WHAT IS REQUIRED: Of the records that follow, copy only the lines from the line containing "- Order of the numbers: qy" to the line containing "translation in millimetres", both included, exactly as written.

### DATA RECORDS

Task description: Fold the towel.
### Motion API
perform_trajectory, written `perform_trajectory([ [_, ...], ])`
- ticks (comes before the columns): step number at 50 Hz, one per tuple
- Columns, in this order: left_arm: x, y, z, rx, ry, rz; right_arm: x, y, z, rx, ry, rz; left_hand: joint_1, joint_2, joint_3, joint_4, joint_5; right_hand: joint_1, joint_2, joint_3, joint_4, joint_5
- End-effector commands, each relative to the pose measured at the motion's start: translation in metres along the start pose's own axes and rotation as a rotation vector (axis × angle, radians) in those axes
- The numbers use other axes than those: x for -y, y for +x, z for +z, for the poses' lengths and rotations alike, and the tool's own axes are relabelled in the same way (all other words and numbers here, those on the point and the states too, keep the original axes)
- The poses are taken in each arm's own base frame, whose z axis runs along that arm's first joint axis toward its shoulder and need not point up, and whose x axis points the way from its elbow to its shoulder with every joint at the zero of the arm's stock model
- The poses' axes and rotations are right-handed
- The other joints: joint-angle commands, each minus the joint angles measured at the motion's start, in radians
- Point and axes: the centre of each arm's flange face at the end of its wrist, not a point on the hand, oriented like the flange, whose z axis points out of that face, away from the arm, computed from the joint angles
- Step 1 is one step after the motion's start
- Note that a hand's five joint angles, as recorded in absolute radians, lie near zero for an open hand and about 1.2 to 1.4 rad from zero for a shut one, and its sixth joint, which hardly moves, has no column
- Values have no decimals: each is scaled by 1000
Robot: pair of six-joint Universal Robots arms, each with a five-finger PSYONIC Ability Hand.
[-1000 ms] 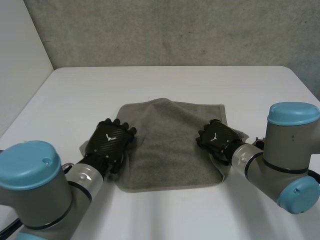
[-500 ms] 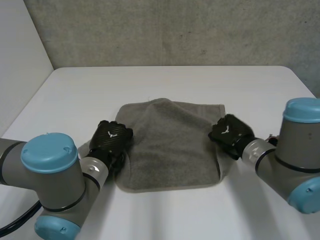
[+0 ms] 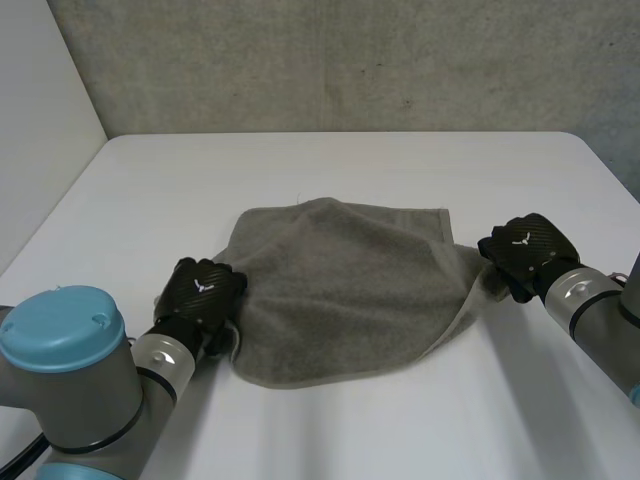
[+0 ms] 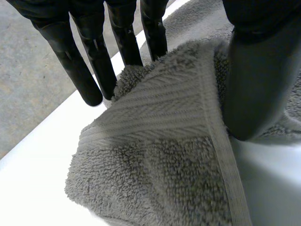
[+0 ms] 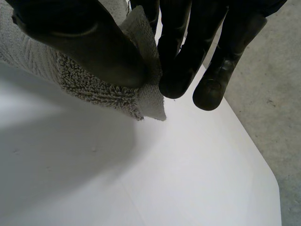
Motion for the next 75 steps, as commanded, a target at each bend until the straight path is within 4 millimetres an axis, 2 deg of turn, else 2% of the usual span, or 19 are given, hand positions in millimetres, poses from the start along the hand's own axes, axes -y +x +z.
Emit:
perform_trajectory([
  [1,-1,-5,9,33,30,-5,0,0,-3,-4,-4,-3,58,59,58,57,-114,67,96,60,54,59],
  [6,4,-7,8,45,55,10,11,9,-9,-40,30,0,293,294,294,293,121,67,96,60,54,59],
  [10,31,-22,-1,93,140,24,33,32,-22,-112,104,53,451,452,452,451,279,67,96,60,54,59],
  [19,100,-78,-37,256,388,8,92,97,-72,-275,308,229,440,441,441,440,268,67,96,60,54,59],
  [27,150,-104,-67,260,597,47,119,125,-105,-217,348,291,405,406,405,404,233,67,96,60,54,59],
  [30,153,-104,-69,197,602,18,126,131,-112,-199,347,297,402,403,403,402,230,67,96,60,54,59],
  [36,147,-101,-59,73,556,-81,119,129,-102,-149,291,316,402,403,403,401,230,67,96,60,54,59],
  [41,107,-88,-9,-76,328,-203,91,107,-54,-26,148,290,396,397,397,396,224,67,96,60,54,59],
  [46,90,-82,24,-138,174,-236,84,84,-19,39,66,196,370,371,370,369,198,67,96,60,54,59],
  [50,95,-86,48,-141,132,-231,86,78,3,18,47,136,370,371,370,369,198,67,96,60,54,59],
  [52,122,-103,62,-84,173,-212,111,87,14,-64,121,94,370,371,370,369,198,67,96,60,54,59],
  [53,123,-103,62,-83,174,-212,111,87,14,-64,121,94,370,371,370,369,198,67,96,60,54,59],
  [55,168,-119,61,-22,304,-190,149,109,15,-200,304,70,373,373,373,372,200,67,96,60,54,59],
  [56,168,-119,61,-22,305,-190,149,109,15,-201,305,70,373,373,373,372,200,67,96,60,54,59],
  [58,205,-133,55,30,441,-170,179,130,7,-346,517,82,364,365,364,363,192,67,96,60,54,59],
  [59,205,-133,55,30,442,-170,180,130,7,-346,518,82,364,365,364,363,192,67,96,60,54,59],
  [63,239,-147,32,72,577,-177,205,150,-38,-448,671,132,364,365,364,363,192,67,96,60,54,59],
  [67,237,-147,26,61,571,-224,192,135,-31,-394,613,150,364,365,364,363,192,67,96,60,54,59],
  [75,173,-119,42,-13,372,-263,140,91,-23,-210,335,160,358,359,358,357,186,67,96,60,54,59],
])
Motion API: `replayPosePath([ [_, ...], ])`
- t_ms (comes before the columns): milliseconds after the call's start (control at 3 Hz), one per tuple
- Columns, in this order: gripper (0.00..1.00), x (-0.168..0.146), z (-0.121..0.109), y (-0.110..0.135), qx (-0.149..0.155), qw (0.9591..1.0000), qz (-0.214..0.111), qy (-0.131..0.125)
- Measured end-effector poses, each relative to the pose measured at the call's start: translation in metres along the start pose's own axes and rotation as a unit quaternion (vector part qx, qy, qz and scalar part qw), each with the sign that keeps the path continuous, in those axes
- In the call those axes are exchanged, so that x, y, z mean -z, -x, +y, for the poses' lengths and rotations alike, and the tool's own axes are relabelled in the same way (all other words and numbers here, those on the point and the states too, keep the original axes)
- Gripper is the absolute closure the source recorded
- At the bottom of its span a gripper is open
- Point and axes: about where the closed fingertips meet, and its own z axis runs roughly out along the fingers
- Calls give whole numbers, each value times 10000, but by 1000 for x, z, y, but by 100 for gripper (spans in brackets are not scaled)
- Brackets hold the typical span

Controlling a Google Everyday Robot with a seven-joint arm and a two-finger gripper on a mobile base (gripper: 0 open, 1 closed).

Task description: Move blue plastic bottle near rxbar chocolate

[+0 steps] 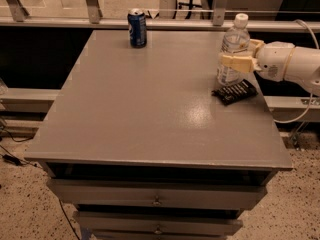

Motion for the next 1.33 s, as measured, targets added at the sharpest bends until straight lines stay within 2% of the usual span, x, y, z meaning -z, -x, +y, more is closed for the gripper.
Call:
replayPosePath([
  [333,15,0,0,1,0,10000,0,1],
  [667,0,5,9,5,31,9998,30,180],
  [1000,0,19,21,12,115,9993,50,341],
  [1333,0,54,40,28,270,9991,26,319],
])
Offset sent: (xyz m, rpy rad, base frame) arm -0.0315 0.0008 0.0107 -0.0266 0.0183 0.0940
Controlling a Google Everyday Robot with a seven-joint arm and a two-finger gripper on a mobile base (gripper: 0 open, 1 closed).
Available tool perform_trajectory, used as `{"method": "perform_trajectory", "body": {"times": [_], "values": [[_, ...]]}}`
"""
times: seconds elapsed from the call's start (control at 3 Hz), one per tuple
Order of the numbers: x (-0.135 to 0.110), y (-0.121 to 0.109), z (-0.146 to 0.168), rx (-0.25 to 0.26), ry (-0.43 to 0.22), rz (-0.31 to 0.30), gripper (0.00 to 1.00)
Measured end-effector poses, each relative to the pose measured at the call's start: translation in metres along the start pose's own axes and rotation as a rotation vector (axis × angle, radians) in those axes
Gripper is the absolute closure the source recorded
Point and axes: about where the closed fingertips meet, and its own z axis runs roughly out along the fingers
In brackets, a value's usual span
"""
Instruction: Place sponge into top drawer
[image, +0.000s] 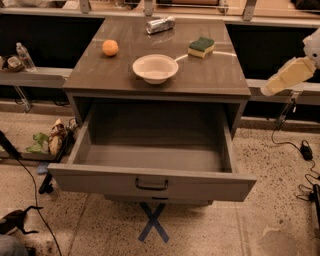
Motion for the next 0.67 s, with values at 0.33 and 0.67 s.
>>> {"method": "perform_trajectory", "body": {"times": [0.33, 0.67], "values": [[-0.0104, -0.0296, 0.0186, 0.053, -0.145, 0.102, 0.0], [-0.0159, -0.0367, 0.0202, 0.078, -0.171, 0.107, 0.0]]}}
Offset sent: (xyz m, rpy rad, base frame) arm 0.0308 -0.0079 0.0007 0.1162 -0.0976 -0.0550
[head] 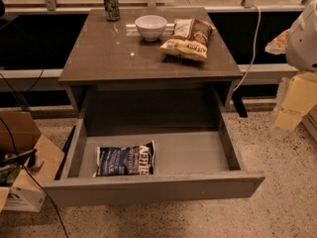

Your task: Pick blue chip bag from top drawer and place on counter

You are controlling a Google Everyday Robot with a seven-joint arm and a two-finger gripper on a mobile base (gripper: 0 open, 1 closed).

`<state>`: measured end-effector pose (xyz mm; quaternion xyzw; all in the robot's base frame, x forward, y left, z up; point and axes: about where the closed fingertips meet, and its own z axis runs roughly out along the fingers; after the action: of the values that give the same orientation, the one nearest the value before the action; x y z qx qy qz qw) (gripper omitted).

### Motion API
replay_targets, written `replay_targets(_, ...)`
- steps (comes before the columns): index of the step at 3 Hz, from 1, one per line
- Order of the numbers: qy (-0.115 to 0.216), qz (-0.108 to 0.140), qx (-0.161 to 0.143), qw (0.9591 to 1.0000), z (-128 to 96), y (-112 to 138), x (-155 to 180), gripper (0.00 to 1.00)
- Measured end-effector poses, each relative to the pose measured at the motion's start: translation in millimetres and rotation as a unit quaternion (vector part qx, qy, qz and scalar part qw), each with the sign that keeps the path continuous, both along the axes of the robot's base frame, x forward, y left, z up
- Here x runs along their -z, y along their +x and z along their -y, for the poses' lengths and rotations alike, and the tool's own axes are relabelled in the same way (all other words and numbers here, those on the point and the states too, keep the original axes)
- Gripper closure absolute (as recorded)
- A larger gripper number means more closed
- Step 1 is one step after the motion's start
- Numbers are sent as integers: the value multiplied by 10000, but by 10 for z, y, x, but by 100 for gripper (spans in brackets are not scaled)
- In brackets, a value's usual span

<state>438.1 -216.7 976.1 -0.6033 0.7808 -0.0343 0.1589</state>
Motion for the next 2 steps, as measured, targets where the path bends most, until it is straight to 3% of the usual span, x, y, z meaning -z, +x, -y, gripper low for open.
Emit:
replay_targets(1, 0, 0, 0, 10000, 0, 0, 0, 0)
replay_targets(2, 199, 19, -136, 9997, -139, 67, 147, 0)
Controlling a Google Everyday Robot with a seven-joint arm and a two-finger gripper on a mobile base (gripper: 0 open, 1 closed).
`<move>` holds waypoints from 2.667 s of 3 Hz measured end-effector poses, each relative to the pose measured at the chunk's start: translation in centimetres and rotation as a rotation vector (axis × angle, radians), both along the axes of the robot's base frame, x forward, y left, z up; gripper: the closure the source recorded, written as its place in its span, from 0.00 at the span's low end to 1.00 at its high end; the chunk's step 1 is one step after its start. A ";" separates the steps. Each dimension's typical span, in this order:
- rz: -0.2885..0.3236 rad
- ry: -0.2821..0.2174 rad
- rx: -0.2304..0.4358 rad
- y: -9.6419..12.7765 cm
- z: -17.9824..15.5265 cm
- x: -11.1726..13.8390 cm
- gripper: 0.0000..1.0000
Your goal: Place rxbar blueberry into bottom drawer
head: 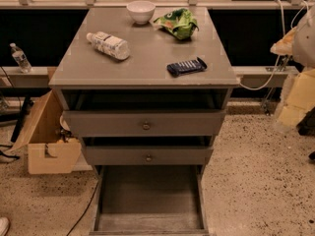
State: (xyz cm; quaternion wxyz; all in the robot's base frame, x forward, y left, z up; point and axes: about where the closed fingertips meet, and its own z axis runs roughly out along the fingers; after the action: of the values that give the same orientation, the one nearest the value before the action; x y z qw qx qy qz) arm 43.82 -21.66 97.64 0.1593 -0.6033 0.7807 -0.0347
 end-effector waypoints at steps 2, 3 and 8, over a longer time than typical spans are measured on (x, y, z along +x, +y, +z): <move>-0.001 -0.030 0.043 0.2 0.1 1.0 0.00; 0.074 -0.077 0.117 2.4 -0.6 6.1 0.00; 0.266 -0.029 0.121 10.1 -8.7 22.4 0.00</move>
Offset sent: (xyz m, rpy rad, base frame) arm 0.0188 0.0014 -0.0030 0.0829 -0.0364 -0.0028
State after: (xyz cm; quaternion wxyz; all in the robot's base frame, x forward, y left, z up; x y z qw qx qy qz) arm 66.18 -11.52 88.94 0.2096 -0.6903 0.6920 0.0251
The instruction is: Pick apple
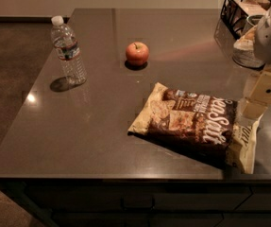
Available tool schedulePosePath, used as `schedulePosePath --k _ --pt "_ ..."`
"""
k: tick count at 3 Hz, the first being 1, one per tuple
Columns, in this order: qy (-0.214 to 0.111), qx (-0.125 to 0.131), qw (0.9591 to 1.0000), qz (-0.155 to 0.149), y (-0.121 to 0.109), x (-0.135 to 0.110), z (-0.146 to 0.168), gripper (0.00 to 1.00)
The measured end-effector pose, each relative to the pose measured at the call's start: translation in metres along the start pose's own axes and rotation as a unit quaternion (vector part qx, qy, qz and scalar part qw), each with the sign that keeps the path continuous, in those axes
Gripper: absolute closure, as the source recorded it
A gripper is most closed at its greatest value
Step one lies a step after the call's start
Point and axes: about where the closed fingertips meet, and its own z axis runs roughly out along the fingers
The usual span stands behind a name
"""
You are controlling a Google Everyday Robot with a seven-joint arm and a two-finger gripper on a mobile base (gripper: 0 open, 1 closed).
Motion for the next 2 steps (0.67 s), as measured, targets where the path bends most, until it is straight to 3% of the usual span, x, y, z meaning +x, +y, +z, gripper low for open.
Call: schedulePosePath --k 2 --pt "-0.009 -0.007 0.9999 -0.009 -0.009 -0.012 -0.001 0.00"
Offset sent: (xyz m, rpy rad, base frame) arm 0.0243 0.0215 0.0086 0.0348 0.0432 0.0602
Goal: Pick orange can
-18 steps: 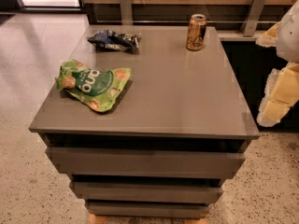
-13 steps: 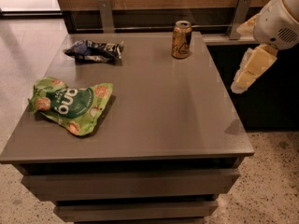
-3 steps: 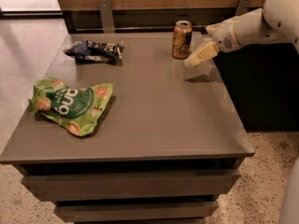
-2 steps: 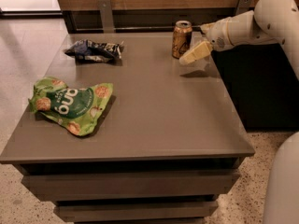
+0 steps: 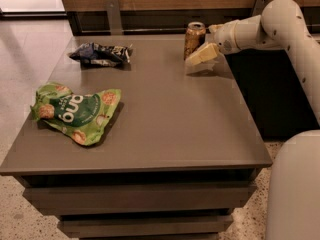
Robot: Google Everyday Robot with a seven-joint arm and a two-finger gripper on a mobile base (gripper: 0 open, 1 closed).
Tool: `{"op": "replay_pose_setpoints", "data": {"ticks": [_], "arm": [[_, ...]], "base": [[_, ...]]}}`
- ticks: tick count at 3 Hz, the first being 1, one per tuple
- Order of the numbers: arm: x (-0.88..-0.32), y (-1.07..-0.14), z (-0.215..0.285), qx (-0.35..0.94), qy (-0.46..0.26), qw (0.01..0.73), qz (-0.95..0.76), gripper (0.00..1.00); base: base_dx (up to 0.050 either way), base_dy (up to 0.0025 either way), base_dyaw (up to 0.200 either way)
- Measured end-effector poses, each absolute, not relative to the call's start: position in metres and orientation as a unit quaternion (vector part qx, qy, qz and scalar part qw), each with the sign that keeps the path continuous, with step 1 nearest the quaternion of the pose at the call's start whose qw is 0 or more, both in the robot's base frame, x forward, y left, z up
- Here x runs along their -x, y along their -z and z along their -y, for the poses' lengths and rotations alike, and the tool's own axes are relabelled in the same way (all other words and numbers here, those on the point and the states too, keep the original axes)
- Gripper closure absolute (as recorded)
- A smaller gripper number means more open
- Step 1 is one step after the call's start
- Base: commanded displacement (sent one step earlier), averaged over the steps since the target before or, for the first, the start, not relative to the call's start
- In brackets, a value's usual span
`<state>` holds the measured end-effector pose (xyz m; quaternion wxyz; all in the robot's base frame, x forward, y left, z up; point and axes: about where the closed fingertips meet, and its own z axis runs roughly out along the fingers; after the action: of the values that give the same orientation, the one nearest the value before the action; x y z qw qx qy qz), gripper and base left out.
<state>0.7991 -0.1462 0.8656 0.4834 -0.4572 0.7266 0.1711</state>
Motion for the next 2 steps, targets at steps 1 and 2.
{"op": "replay_pose_setpoints", "data": {"ticks": [1, 2], "arm": [[-0.813, -0.864, 0.147, 0.441, -0.172, 0.500, -0.725, 0.18], [-0.823, -0.861, 0.148, 0.429, -0.179, 0.510, -0.724, 0.41]], "base": [[0.000, 0.00000, 0.000], [0.000, 0.00000, 0.000]]}}
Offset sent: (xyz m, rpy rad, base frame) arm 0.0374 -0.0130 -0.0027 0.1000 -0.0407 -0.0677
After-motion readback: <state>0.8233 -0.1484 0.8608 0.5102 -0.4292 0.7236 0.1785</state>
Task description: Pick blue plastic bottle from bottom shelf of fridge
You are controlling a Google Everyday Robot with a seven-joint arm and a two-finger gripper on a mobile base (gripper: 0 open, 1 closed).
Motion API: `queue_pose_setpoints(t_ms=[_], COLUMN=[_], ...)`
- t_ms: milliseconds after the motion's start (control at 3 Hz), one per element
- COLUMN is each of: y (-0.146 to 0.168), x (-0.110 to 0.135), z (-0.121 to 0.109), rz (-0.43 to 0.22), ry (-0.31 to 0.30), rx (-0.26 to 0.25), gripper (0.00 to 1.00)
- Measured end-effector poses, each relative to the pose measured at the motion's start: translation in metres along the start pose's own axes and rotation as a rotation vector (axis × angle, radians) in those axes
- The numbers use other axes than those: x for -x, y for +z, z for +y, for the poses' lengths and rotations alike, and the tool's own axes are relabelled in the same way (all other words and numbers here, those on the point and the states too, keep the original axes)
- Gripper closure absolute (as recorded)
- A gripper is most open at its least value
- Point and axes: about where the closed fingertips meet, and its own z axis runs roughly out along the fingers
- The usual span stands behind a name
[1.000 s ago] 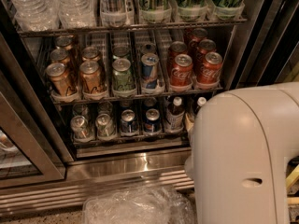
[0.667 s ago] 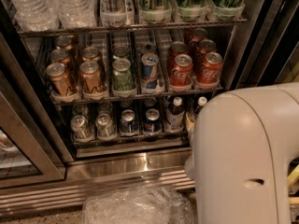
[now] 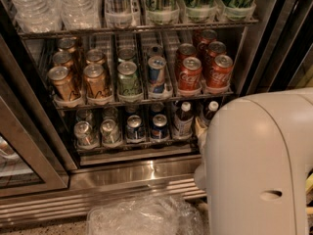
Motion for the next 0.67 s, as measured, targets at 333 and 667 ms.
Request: queue_pose_setpoints(t_ms=[333, 667], y=[-0.0033, -0.0062], x=[0.0045, 0.0090], z=[-0.0015, -0.0031], rz=[-0.017, -0.033], ry=[0.006, 0.010], rx=[-0.004, -0.007], gripper=[1.00, 1.00])
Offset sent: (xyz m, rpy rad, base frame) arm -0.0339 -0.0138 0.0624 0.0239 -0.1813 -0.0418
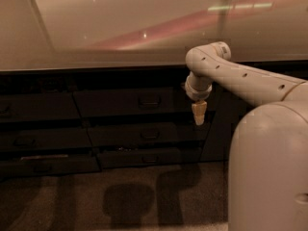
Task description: Open top drawer
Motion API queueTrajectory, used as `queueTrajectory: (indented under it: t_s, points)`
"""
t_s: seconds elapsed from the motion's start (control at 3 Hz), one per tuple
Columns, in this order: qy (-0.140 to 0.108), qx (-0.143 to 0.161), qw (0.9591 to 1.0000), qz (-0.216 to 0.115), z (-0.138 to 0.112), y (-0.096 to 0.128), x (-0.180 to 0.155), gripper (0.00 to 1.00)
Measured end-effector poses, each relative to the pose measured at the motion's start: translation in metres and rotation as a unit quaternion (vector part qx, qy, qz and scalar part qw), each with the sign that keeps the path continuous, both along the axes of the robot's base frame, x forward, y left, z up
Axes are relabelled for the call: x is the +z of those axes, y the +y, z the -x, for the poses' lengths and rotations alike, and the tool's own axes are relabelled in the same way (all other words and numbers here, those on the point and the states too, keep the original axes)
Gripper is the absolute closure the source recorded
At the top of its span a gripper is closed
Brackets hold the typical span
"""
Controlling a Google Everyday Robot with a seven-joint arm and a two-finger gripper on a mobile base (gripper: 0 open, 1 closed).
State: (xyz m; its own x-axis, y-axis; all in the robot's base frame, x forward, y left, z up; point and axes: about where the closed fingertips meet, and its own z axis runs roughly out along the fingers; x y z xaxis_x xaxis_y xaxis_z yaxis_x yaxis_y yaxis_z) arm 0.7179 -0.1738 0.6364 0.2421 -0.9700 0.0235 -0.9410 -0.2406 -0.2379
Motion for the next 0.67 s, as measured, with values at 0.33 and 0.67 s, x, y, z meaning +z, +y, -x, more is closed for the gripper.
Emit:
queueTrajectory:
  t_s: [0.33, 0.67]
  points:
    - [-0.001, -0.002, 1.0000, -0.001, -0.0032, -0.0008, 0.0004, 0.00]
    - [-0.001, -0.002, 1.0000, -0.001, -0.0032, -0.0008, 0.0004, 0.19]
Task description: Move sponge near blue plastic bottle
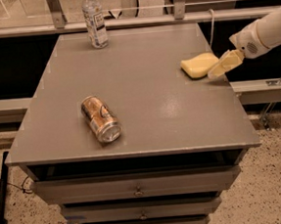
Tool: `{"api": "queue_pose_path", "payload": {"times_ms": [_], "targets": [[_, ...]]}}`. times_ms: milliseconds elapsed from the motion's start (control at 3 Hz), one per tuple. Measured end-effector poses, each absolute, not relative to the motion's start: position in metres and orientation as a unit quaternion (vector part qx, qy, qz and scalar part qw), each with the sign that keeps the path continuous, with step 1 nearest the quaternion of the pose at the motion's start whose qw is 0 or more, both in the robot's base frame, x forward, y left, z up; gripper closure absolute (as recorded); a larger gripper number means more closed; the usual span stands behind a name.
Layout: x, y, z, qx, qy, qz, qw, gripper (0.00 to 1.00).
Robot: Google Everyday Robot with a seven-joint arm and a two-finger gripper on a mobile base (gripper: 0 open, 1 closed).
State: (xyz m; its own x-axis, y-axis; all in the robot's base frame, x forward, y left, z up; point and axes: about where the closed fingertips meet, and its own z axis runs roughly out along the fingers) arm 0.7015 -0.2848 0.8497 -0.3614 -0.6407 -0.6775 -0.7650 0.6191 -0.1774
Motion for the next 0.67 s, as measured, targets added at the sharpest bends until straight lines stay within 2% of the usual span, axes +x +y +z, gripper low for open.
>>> {"api": "queue_pose_path", "payload": {"times_ms": [333, 667], "targets": [[0.7114, -0.2844, 0.836, -0.413, 0.822, 0.105, 0.378, 0.18], [0.7172, -0.2777, 0.8347, -0.403, 0.82, 0.124, 0.387, 0.42]]}}
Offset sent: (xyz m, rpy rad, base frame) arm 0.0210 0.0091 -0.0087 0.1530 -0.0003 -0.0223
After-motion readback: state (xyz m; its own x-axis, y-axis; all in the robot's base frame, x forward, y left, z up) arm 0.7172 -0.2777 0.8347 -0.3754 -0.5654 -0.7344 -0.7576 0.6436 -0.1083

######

EXERCISE OUTPUT:
- Order of the numbers: qy (-0.115 to 0.216), qz (-0.108 to 0.140), qx (-0.161 to 0.143), qw (0.9591 to 1.0000), z (-128 to 96), y (-112 to 138), x (-155 to 180), gripper (0.00 to 1.00)
- Measured end-effector poses, each relative to the pose measured at the motion's start: translation in millimetres and rotation as a unit quaternion (vector part qx, qy, qz and scalar part qw), each with the sign that keeps the path continuous, both along the axes of the robot's base frame, x forward, y left, z up

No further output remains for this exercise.